Rula Halawani (born 1964) is a Palestinian photographer and educator who lives and works in Jerusalem.

==Early life and education==
She was born in East Jerusalem and received a BA in photography from the University of Saskatchewan and an MA in photographic studies from the University of Westminster.

==Life and work==
Before turning to visual arts, she worked as a freelance photojournalist for a number of magazines and newspapers.

Halawani's photography is focused on Palestinian life and the political conflicts of the area. Emmanuel d’Autreppe, writing for AWARE Women Artist, suggest Halawani's "first works reflect the weight of everyday life and the inequity of restrictions as well as the state of siege, its large-scale consequences and its media coverage, both local and international." She documents experiences of Palestinians with checkpoints and X-ray scanning machines through projects such as The Wall (2005) and The Bride is Beautiful, But She is Married to Another Man (2016).

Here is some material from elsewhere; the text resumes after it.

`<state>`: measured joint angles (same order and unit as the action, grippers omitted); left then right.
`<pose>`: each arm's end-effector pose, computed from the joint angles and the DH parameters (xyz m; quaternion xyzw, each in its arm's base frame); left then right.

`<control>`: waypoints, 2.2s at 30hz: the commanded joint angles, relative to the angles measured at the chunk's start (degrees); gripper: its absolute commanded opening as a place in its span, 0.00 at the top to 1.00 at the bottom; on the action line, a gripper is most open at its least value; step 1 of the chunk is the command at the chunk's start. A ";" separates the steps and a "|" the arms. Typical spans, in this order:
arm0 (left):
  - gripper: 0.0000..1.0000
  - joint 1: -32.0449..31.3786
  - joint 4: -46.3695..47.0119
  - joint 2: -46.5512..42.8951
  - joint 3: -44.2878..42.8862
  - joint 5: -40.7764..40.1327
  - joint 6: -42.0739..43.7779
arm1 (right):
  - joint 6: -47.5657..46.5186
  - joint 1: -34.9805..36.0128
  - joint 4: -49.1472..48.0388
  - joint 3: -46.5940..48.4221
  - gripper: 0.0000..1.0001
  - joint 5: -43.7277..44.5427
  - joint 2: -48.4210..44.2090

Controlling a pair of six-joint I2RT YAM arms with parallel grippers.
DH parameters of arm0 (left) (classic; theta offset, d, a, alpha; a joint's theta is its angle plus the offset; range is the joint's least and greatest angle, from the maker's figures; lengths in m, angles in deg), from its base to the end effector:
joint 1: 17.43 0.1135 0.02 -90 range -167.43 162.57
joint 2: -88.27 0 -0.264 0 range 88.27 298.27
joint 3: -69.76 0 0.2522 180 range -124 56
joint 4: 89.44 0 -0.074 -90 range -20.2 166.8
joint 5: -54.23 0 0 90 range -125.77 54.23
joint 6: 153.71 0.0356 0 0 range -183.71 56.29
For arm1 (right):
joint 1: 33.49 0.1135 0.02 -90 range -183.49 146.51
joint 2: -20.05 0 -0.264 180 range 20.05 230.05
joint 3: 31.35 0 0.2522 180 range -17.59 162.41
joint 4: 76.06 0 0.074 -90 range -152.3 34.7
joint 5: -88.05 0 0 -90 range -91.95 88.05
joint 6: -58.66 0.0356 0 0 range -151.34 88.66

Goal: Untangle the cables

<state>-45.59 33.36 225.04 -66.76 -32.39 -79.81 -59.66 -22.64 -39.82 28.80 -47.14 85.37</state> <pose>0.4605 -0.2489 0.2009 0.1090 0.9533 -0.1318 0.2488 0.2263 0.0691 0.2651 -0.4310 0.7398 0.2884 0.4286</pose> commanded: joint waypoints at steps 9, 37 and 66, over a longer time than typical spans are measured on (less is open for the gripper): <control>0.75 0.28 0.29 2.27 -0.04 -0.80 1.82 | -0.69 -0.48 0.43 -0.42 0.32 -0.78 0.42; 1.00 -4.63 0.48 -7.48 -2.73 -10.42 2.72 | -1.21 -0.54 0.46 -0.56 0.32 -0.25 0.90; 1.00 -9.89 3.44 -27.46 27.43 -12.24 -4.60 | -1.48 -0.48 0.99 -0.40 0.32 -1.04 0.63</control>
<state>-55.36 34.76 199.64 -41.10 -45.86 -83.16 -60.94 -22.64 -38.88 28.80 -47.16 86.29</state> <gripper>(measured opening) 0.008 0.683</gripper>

Halawani experiments with infrared filters and X-ray technology in her works to create effects of distortion.

Her work has appeared in exhibitions in London, in Dubai, in Beirut, at Darat al Funun - The Khalid Shoman Foundation in Amman, at the Sharjah Biennial, at the National Museum of Women in the Arts, at the Noorderlicht festival, in Rome, at Le Botanique in Brussels, at the Busan Biennale in South Korea and at the Arab World Institute in Paris. In 2016, she was given a residency fellowship at the Camargo Foundation, in Cassis.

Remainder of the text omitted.